君は俺の

その夜―――

『……ねぇ』

キレイに声がハモった。

「…なに?」
「そっちこそ」

天井を向いていた互いの顔が向かい合う。

「リトが先に声かけてきたんだし」
「いや…ポーランドでしょ。なにか言いたいことあるの?」
「……背中」
「は?」
「だから背中!!!…なにそれ?俺の知らないところで誰にやられたわけ?」

そこまで言われてリトアニアは初めて気づいた。
いつ?いつ見られた?絶対に黙っておこうと思っていたのに。
ああ、そんなことを考えているより目の前のポーランドをなんとかしなくちゃ。

「あっ…ああ、こ、これは……たいしたことじゃないんだ。…俺がちゃんとしなかったからいけなかったんだよ…」
「……ロシア?」

ビクッと思わず体が震えた。
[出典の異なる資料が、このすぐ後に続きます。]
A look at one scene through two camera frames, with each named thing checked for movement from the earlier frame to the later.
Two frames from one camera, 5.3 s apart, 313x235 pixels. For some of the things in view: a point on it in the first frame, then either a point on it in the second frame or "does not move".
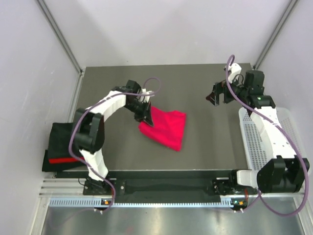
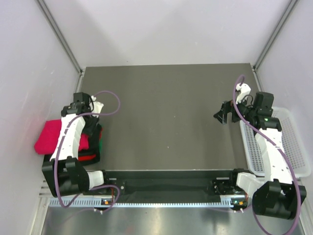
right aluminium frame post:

図星だった。

「黙ってるってことはそうなん?なんで教えんの?」

非難するような声音にリトアニアはいたたまれなくなった。
言えるわけない。
ポーランドだって分割されて大変だった時期に、ロシアにこき使われてつらいんだよ、なんて。
それぐらいのプライドは持っていた。
いつか独立を回復して、ロシアとも対等に渡り合えるようになって、昔の話を笑って出来るようになったら言おうと思っていた。
昔ロシアに支配されてた時にやられちゃったんだよ、と。
今はもう全然痛くもかゆくもないけどね、と。
なのに。

「へぇ…それをポーランドが言う?」

人の気も知らないで。

「は?意味わからんし」

訝しげにこっちを見るポーランドは本当に意味が分からないといった顔だ。

「今日初めてイタリアを紹介されたけど、俺に教えるチャンスなんていくらでもあったでしょ?なんで教えてくれなかったの」

人見知りの君があんなにも心を許せるくらい仲良くなってた人。
二人の間はとても割り込める空気じゃなかった。
俺の知らない世界をポーランドは生きてきたんだと思った。
それを認めるのはとても寂しくて…悔しいことだった。
だって俺らは生まれた時からお隣さんで、一緒に暮らしてたこともあって。
なんにも知らないことなんかなかったはずなのに。
それなのに。

「俺の知らないことがあるのはイヤだ」

ぼそっとポーランドがつぶやいた言葉。

「リトのことをなんでも知ってるのは当たり前だし」
「俺がリトに隠し事をするのはいいけど、リトが俺に隠し事するのはダメだし」

矢継ぎ早にそう告げられて、上手く判断できない。

「え?え?ちょっ、ちょっと待って」
「リトは、別に俺のことをそんなに知らなくてもいんじゃね?」

は?

「そ、それって……ずるくない?」

というか、すごく理不尽だ。
ポーランドらしい主張といえばらしいけど。

「ずるくないし。その代わり俺がお前のこと全部知ってればそれで問題なくない?」

問題大有りなんですけど。

「ポーランド、やっぱりそれずるいよ……」

そう言ってみたけど。

(その代わり俺がお前のこと全部知ってればそれで問題なくない?)

この言葉がすごく嬉しかったのも事実で。
さっきまで感じていたもやもやした気持ちが段々消えていくのを感じていた。